Quel che resta del sogno

panirlipe- magritte-Le thérapeute
Renè Magritte-Le thérapeute

“Dottore…” esordì la paziente distesa sul lettino. La stanza era oscurata da una tenda grigia che rendeva cupo l’ambiente  ma allo stesso tempo regalava protezione.
“Sì, mi dica” rispose il professore che sedeva poco distante.
“Questa notte l’ho sognata” continuò la donna e subito dopo si lasciò scappare un sospiro.
“Chi ha sognato?”
“Lei, ho sognato lei”.
“Ah, ora capisco. Mi racconti”.
“Ero entrata in questa stanza ma lei non c’era. Seduta alla sua scrivania c’era una donna che mi disse di essere la  domestica. Io trovai la cosa molto strana perché in genere le domestiche non si mettono alla scrivania. Stava scrivendo qualcosa al computer”.
“Non le disse altro?”
“No, disse solo che lei non c’era ma mentiva”.
“Perché dice questo? Come fa ad esserne certa?”
“Perché lei era proprio alle sue spalle. Era in piedi dietro la domestica”.
“Allora non mentiva. Se ero dietro non poteva vedermi”.
“Ma la sua mano era appoggiata su una sua spalla e dava l’impressione di parlarle”.
“Capisco. Quindi…questa domestica  non le fece una buona impressione?”
“No, proprio no. Non gradisco le persone che mentono, soprattutto se non ce n’è bisogno. Voglio dire: una grande menzogna posso anche comprenderla, può avere un motivo valido ma le piccole bugie no, sono inutili, sono un dispetto”.
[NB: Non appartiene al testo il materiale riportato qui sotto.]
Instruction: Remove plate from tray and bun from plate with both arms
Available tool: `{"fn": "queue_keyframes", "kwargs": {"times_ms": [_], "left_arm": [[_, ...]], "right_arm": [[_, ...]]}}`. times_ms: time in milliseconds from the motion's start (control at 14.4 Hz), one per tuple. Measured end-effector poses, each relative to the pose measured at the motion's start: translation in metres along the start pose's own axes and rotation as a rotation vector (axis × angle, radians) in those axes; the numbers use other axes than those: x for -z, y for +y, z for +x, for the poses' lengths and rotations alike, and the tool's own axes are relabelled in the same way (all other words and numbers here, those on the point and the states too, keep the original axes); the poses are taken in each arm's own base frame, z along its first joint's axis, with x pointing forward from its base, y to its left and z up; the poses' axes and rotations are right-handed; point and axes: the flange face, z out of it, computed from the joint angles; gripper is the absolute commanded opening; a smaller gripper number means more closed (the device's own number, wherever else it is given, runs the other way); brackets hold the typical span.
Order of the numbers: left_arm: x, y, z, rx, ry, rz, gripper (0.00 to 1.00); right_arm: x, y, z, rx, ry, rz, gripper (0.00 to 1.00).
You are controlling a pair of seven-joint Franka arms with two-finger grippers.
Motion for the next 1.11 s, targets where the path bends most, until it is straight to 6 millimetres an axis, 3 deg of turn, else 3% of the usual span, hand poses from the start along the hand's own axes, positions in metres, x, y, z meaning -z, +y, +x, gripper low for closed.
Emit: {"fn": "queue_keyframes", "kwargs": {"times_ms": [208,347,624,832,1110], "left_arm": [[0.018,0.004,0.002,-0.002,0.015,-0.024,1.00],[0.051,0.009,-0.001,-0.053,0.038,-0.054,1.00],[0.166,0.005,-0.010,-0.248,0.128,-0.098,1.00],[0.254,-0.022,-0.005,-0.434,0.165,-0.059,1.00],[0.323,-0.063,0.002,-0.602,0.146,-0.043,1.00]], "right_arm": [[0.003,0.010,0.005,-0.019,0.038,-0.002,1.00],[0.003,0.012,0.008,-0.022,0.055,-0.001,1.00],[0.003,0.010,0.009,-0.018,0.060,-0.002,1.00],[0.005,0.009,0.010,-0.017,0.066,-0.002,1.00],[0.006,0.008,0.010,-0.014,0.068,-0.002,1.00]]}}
“Ma nei sogni è concesso mentire” disse sicuro il professore.
“Davvero?” chiese la donna mettendosi a sedere.
“Sì, il sogno è menzogna, o meglio, è un po’ discolo, va lasciato borbottare, come se fosse la macchinetta del caffè. Quello che serve a noi è altro”.
“Cioè?” chiese la donna incuriosita.
Quel che resta del sogno, quello ci interessa e quella è la verità”.
La donna si rimise sdraiata.
“Ora glielo racconto” disse, e le parole le vennero fuori, senza alcuna fatica.